Why are LPV approaches considered precision approaches for training and checkrides but not for actual flight planning? Yeah, no ape airplane regulations are going to be fun to watch come out.

Having just watched my current shop go through an insurance adjustment for the next few years their requirements are tightening and tightening causing more cost to the company to be in compliance so that there is coverage. Good luck getting any one of those companies to sign up to cover the first 50 of these airplanes to come out. And even if you do, say the worst happens and one plows into a playground during recess, who's covering it? The company that operates the airplane? The manufacture that said the airplane was safe and sound? The company that built the individual component that failed and caused the crash? Which insurance company is going to cover the liability? Once you take the apes out of the loop the blame is going to have to shift somewhere.

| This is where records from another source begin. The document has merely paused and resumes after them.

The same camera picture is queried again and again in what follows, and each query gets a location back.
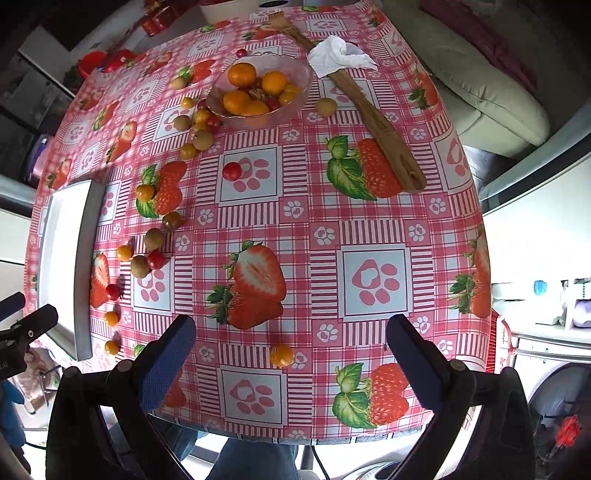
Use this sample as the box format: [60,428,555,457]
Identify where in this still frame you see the beige sofa cushion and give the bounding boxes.
[388,0,552,148]

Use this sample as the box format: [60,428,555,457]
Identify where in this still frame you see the maroon cloth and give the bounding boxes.
[420,0,541,93]

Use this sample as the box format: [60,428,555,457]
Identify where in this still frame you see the black cabinet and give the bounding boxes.
[0,51,75,139]

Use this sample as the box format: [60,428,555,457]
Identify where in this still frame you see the red plastic basket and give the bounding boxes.
[489,309,522,374]

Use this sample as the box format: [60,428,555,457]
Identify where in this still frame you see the blue cloth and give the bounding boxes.
[0,381,25,446]

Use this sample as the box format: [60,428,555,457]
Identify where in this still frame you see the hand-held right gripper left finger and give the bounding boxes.
[45,315,218,480]

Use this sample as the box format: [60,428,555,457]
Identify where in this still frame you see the person's leg in jeans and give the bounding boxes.
[203,436,301,480]

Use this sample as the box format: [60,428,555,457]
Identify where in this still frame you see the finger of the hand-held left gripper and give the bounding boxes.
[0,292,26,319]
[0,305,59,347]

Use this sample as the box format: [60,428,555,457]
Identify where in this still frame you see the red cartons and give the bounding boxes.
[141,0,178,37]

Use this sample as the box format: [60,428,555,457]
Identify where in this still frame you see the white pot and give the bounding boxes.
[198,0,259,23]

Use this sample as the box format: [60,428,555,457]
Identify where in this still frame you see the long wooden spatula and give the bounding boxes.
[269,13,428,192]

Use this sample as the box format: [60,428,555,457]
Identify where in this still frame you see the strawberry print checked tablecloth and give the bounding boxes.
[23,0,497,446]

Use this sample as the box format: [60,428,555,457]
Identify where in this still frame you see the white cabinet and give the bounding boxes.
[0,175,47,296]

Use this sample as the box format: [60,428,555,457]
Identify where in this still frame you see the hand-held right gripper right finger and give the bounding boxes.
[385,315,536,480]

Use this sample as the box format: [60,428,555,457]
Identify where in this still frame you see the pile of tomatoes on table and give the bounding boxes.
[205,52,314,130]

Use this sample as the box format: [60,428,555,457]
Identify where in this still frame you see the white washing machine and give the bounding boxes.
[508,332,591,480]

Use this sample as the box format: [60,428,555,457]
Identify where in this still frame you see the white shallow box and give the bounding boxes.
[36,179,108,361]

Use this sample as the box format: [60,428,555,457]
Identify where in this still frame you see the crumpled white tissue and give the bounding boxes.
[307,36,378,78]

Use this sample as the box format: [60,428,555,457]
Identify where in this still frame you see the red plastic stool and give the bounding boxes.
[78,48,148,77]

This is a good post. You’re all focusing on Tesla autopilot but the tech side of autonomous UAVs already exists (look at the eVTOL world flight testing their vehicles unmanned for example), and you’re seeing the autonomy creep more and more into manned aircraft with the Garmin autoland and these emergency descent products, etc.

The sticking point will be getting the FAA to commit to integrating them into the NAS, certifying them to fly over people (assume SMO NIMBYs here or some other ridiculously restrictive airport lol) and then insuring them.

This will eventually happen but I’m not convinced AMF of all places is going to have deep enough pockets or strong enough lobbying power to do it.
 
This is why I think automation of other jobs causing widespread structural unemployment, and thereby decimating demand for air travel, is a much bigger threat to pilots than automated aircraft for now.
Yeah I feel the exact opposite of this. I’m in a young generation and everyone I know is working so they can travel. And now I have numerous friends who do remote work and treat themselves to a new destination every month. The older generations travel wasn’t accessible easily, nor used frequently. Each generation that’s changed to where we are now.

Say what you will on millennials and it’s probably true, but most see life in a different way. Less motivated? Sure. Less likely to work at a job and do extra hard work for no pay? Yeah. More likely to use their money on experiences, travel, vacations than saving to go buy a home persay? Yup.

I think Covid has changed travel forever, in a good way. Maybe not for the pencil pushers that want high yield business and less leisure, but by all means putting asses in seats. I know your outlook is mass unemployment and people eating each other with some other weird •, but if anyone paid attention to these younger generations spending habits I don’t see travel as a risky industry literally at all.